Selon la presse égyptienne, le docteur Ali Joumaa a déclaré dans une fatwa que l'emploi de la jurisprudence chiite au profit des intérêts de la communauté musulmane était permis et que cela ne posait aucun problème.
Ali Joumaa a souligné: "Nous devons reconnaître les progrès auxquels sont arrivés les chiites et maintenant, il est permis de coopérer avec eux. Cela ne pose pas de problèmes de suivre le chiisme parce qu'il n'y a pas de différences entre chiites et sunnites."

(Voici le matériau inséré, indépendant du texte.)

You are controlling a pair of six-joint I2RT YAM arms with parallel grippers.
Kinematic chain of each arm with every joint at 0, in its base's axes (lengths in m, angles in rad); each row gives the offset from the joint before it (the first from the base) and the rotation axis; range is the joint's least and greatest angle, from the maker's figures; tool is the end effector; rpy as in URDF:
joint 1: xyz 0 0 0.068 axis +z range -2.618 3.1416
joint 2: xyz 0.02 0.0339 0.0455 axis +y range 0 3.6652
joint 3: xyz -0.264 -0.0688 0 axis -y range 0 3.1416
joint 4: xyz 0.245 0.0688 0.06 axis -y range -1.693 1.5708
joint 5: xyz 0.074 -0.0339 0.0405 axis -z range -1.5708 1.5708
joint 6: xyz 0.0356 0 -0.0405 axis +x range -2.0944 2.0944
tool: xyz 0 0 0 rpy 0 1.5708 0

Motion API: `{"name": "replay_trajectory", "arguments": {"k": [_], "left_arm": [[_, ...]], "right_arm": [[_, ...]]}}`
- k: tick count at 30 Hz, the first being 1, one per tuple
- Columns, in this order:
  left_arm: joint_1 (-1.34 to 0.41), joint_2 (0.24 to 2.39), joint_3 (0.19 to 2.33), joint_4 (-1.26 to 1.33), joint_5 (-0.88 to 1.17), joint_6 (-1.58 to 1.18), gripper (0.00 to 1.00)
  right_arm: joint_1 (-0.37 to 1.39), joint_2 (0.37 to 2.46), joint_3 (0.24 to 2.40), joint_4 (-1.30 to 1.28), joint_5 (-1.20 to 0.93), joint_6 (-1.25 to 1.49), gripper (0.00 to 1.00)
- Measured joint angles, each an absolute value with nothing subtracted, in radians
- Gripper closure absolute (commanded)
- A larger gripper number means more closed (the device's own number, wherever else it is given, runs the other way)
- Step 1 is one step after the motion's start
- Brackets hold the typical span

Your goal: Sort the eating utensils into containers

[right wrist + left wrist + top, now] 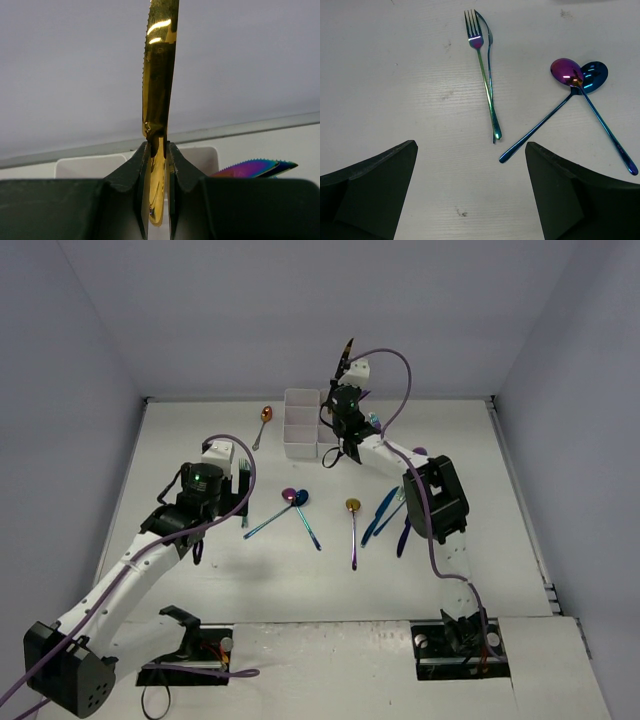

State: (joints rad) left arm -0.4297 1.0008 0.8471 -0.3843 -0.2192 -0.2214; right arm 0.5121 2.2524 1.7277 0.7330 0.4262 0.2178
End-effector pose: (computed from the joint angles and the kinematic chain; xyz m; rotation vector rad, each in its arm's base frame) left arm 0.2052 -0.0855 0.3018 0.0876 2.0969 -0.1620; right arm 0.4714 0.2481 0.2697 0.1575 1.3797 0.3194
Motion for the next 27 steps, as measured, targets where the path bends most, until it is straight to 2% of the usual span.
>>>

Faisant allusion à la fatwa émise sur le chiisme par le cheikh Mahmoud Chaltout, feu directeur d'Al Azhar, le grand mufti égyptien a ajouté: "Tant que tout le monde fait ses prières dans la direction de la Qibla et d'une manière identique, la communauté musulmane constituera un seul corps et il n'existera pas de différences entre chiites et sunnites."
Il a ajouté : "Les grands oulémas chiites ont souligné l'an dernier au cours de réunions et de conférences que maudire les compagnons (du Prophète) et des califes ne faisait pas partie du chiisme et aucune trace n'en existe dans les livres chiites."
Faisant allusion aux différents complots en vue de semer la discorde au sein de la communauté islamique, Ali Joumaa a précisé : "Pour désunir les musulmans et les affaiblir, certains procèdent à étudier les anciens livres chiites pour trouver les cas qui peuvent favoriser la désunion, ce qui constitue une grande erreur."
Le mufti égyptien a confirmé les progrès de la jurisprudence chiite à l'époque contemporaine, ajoutant: "Le progrès fait partie de la nature du chiisme parce que la réalité fait partie intégrante de la jurisprudence chiite. Les chiites font toujours partie intégrante de la communauté musulmane."